Chief cabinet secretary Yukiyo Edano, announcing the measures, stated yesterday that it was perfectly safe to consume the named products, in which very low levels of radioactive iodine and caesium had been found.

Analysis

This seems very credible. Based on experience from Chernobyl the only possible public danger is that from the radioactive isotope iodine-131. Children and young adults who ingested small amounts of this in milk during the weeks following the Chernobyl incident subsequently had a very slightly enhanced risk of thyroid cancer even though they had never been exposed to dangerously high radiation levels: this was because the body, especially if one's diet is low in salt, takes up iodine and concentrates it in the thyroid gland.

Colossal amounts of iodine-131 were hurled high into the atmosphere when the Chernobyl core melted down, burst open, blew up and then burned while molten and open to the sky for days on end. It's now thought that some 18 million youngsters across the region consumed dangerously contaminated milk as a result, containing iodine levels thousands of times higher than those seen now in Japan, and that as a result their chance of getting cancer increased from say 25 per cent (or whatever it would normally have been) to 25.02 per cent.
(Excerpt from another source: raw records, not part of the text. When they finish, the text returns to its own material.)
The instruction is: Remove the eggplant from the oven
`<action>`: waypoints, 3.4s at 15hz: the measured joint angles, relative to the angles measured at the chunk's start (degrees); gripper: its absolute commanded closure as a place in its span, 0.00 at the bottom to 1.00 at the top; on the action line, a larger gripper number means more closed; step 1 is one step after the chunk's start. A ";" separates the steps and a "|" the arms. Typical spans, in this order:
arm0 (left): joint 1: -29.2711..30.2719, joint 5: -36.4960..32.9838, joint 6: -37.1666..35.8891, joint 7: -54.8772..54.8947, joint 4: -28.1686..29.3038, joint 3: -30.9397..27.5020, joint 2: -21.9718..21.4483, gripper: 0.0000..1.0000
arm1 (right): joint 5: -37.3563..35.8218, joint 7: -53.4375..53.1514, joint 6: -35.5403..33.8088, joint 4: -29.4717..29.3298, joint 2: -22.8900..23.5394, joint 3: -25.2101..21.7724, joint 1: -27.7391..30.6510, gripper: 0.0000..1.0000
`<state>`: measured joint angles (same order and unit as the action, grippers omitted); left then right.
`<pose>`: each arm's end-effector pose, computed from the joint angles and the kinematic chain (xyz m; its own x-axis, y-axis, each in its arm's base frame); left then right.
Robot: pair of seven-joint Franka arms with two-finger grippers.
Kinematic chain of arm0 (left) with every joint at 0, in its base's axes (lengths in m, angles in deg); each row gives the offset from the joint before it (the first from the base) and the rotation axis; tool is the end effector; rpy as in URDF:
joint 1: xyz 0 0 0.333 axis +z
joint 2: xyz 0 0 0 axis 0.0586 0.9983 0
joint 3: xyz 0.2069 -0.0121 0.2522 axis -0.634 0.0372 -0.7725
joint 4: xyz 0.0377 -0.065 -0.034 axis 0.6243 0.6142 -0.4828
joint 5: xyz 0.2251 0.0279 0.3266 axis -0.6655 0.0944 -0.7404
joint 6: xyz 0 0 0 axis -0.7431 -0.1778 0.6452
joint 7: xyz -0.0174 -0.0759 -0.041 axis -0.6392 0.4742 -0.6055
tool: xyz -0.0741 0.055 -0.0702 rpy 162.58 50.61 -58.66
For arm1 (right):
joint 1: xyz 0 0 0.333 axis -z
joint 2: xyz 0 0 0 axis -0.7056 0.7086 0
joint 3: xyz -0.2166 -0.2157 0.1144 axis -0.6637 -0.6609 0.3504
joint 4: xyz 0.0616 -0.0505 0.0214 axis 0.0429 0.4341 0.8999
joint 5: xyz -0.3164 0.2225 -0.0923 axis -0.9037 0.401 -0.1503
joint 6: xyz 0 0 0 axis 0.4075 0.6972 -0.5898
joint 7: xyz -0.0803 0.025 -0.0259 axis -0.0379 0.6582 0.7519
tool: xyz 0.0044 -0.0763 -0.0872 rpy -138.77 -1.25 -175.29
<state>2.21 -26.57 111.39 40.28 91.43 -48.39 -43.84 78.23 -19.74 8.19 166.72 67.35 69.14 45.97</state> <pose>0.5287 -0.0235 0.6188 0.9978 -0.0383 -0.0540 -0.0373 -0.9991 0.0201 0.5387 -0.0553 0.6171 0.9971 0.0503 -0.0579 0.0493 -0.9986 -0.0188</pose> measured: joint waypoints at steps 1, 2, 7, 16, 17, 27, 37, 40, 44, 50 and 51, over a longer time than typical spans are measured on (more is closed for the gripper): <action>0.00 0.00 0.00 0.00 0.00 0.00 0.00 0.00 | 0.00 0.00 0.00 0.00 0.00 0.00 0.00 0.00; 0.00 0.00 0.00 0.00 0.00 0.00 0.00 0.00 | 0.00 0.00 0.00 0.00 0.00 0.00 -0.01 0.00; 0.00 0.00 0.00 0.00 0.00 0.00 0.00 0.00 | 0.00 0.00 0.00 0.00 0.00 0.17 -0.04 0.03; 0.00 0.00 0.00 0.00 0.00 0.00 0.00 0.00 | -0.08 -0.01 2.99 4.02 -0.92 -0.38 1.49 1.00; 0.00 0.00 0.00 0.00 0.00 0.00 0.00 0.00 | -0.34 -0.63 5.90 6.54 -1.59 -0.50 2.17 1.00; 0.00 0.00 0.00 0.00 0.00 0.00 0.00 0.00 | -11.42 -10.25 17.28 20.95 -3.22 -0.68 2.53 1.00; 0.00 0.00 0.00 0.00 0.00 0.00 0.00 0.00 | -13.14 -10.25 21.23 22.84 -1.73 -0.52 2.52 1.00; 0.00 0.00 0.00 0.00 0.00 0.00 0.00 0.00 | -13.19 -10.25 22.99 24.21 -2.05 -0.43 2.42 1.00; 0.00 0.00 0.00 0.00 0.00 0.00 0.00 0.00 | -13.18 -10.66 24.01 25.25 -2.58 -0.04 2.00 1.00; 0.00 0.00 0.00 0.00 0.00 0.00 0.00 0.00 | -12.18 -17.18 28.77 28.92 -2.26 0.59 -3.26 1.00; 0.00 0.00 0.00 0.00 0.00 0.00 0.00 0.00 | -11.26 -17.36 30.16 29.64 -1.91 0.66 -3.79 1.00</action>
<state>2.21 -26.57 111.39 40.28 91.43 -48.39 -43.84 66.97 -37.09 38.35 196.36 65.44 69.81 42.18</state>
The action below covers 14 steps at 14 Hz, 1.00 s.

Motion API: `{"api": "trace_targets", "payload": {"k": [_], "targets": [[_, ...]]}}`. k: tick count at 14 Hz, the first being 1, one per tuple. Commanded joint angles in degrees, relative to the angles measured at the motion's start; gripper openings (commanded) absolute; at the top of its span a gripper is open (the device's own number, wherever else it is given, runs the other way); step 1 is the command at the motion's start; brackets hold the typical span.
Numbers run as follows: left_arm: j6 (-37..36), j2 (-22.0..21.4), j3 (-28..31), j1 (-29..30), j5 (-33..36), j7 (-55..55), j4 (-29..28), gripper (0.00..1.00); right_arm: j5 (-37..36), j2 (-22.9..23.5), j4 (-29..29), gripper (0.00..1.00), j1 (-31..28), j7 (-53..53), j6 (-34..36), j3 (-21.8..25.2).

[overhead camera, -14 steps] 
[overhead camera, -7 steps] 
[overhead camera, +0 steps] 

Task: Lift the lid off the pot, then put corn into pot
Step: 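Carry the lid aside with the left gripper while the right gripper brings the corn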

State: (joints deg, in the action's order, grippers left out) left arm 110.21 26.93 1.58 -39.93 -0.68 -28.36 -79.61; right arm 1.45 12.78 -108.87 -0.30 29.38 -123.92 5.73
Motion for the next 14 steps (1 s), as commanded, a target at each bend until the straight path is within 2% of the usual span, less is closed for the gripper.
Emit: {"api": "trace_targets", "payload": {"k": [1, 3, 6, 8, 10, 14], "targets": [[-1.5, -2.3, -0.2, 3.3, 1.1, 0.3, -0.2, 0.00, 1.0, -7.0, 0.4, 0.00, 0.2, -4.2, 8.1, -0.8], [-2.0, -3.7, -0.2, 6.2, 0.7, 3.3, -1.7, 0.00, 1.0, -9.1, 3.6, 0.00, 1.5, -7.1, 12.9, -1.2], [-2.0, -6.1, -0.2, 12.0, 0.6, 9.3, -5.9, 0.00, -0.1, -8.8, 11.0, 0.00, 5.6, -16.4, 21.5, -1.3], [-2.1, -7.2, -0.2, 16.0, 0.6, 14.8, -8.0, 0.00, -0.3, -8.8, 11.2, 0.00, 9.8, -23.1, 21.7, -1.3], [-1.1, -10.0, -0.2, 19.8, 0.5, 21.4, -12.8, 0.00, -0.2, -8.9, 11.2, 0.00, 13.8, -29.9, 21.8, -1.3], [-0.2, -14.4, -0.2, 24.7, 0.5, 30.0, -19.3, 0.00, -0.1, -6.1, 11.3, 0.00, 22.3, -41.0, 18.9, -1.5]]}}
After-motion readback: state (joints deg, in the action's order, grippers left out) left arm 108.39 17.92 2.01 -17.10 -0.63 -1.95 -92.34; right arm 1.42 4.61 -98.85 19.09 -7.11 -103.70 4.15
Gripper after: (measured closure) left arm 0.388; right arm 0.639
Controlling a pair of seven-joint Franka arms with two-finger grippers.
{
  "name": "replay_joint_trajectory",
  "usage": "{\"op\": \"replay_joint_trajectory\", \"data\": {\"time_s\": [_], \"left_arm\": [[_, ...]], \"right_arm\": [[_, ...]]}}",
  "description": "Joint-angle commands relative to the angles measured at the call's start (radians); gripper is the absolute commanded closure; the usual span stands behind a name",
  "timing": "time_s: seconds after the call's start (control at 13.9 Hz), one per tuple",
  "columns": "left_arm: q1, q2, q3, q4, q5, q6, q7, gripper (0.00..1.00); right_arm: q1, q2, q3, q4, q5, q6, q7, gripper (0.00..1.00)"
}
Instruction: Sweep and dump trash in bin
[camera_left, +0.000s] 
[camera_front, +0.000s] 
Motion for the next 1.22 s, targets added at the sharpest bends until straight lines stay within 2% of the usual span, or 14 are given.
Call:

Death rates didn't rise correspondingly as thyroid cancer can normally be cured.

This remains the only radiological effect of the Chernobyl disaster on people outside the plant itself, though so many scare stories were and still are circulated about it that one will still be subjected to a barrage of abuse for saying so. It is now an officially acknowledged fact that the great bulk of medical damage to the public after Chernobyl resulted from mass panic and associated psychological stress, not from the accident itself.